» **Prompt**: Where the word "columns" appears in a line below, copy the whole line.

» **Data extract**:

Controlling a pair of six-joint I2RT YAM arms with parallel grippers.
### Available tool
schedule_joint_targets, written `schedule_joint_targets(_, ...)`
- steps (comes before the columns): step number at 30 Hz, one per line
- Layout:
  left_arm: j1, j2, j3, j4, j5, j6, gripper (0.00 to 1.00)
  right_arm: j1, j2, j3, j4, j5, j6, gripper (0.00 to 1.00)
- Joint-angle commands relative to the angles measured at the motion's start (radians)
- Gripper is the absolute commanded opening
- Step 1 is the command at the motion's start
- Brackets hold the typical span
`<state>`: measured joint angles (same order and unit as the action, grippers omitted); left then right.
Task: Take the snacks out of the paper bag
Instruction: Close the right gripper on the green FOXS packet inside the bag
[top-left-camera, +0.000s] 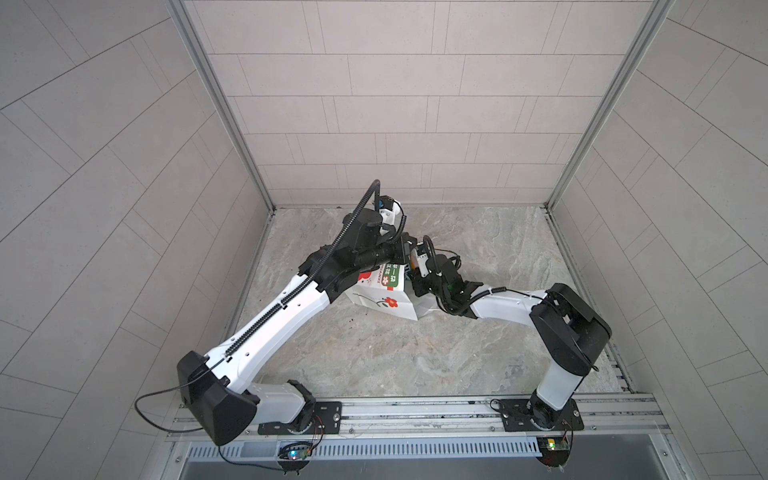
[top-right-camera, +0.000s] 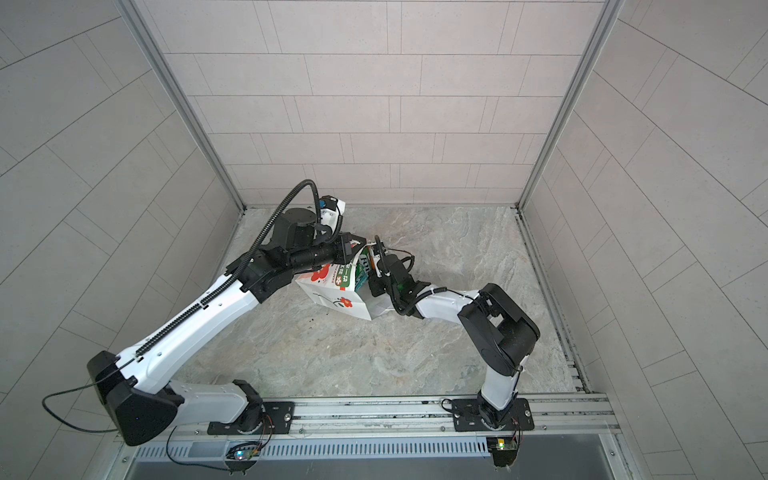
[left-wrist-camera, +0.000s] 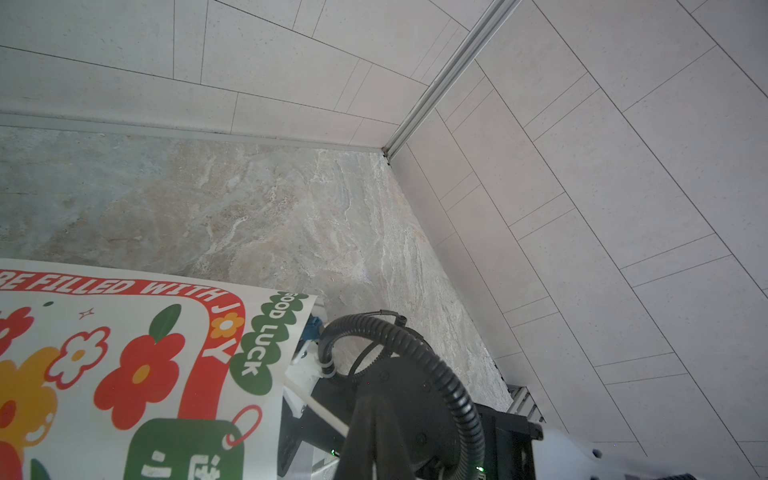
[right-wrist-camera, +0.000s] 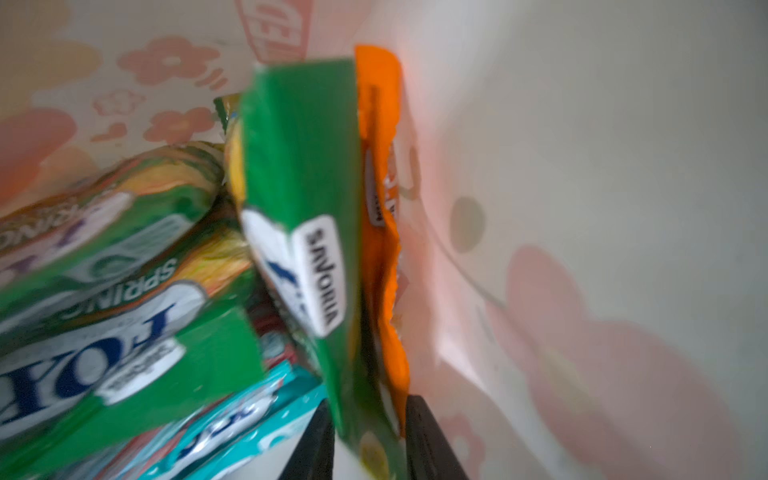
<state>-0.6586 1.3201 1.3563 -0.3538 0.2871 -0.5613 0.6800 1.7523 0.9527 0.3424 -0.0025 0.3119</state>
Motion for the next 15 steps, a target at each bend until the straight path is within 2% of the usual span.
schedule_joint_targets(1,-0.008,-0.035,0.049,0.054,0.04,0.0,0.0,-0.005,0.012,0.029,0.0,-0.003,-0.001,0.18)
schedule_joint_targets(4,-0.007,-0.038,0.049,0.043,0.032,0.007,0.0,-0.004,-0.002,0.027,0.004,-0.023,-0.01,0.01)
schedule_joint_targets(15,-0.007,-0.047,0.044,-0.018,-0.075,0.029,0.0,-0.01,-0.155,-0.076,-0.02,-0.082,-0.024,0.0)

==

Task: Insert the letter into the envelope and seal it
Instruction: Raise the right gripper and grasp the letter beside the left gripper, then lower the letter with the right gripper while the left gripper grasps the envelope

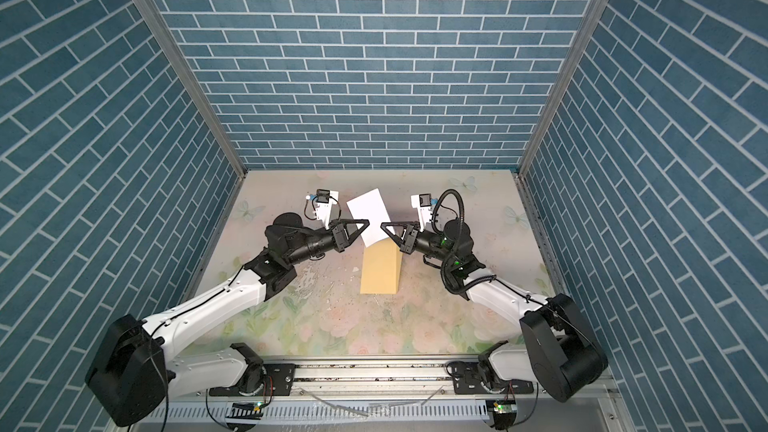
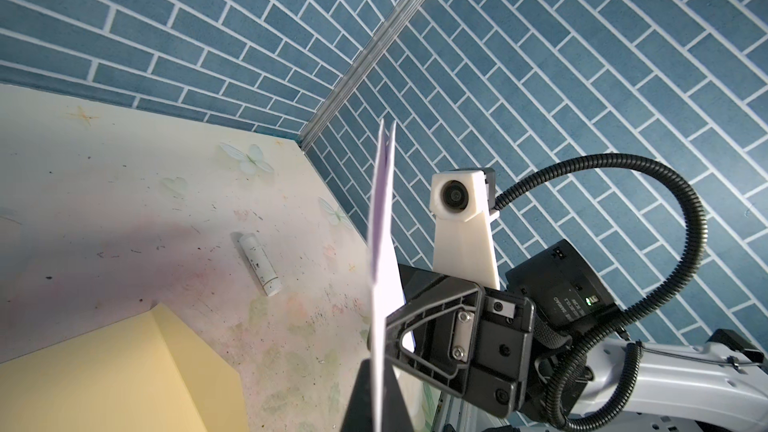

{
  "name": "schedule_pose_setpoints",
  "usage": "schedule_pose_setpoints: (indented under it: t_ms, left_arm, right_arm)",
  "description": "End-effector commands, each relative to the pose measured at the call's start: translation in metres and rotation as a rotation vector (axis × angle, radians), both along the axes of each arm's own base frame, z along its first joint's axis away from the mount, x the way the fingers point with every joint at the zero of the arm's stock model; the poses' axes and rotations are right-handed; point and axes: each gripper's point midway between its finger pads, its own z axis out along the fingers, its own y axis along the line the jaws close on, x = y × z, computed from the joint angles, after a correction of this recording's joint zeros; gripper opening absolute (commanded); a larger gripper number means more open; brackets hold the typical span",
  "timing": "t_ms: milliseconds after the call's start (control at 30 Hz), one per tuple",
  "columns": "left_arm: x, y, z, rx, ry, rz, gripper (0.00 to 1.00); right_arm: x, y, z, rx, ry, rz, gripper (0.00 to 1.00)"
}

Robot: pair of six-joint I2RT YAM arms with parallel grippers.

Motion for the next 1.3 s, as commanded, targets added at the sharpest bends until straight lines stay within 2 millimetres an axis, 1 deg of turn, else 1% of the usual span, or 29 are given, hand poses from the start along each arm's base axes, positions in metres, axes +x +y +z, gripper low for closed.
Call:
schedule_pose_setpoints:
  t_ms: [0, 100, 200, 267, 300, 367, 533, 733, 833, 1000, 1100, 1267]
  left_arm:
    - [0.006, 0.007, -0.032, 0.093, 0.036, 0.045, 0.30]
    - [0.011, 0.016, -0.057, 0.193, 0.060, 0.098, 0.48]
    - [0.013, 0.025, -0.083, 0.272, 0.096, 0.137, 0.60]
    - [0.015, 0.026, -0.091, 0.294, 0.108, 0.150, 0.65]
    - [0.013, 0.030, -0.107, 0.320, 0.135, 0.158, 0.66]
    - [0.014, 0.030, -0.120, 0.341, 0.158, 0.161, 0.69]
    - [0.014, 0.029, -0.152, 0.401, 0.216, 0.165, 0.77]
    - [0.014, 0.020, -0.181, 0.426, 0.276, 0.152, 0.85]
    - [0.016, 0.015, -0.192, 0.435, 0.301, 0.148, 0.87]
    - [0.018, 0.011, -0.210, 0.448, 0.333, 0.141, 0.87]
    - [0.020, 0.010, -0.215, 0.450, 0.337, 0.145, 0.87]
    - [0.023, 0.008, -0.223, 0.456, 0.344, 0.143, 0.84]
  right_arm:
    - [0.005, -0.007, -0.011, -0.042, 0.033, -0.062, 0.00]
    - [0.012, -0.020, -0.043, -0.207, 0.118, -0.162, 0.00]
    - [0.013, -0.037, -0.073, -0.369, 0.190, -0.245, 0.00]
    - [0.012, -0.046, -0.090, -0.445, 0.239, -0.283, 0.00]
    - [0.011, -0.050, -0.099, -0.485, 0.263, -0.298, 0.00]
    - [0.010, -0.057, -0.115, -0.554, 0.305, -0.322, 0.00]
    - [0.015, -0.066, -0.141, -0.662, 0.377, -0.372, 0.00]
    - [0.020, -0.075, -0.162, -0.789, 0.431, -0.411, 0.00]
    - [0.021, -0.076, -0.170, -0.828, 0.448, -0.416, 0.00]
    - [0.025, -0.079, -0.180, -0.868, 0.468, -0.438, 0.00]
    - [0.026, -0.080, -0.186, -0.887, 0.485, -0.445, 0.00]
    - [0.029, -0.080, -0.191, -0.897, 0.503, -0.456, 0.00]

» **Problem solution**:
- steps (comes before the columns): step number at 30 Hz, one per line
  "columns": "left_arm: x, y, z, rx, ry, rz, gripper (0.00 to 1.00); right_arm: x, y, z, rx, ry, rz, gripper (0.00 to 1.00)"

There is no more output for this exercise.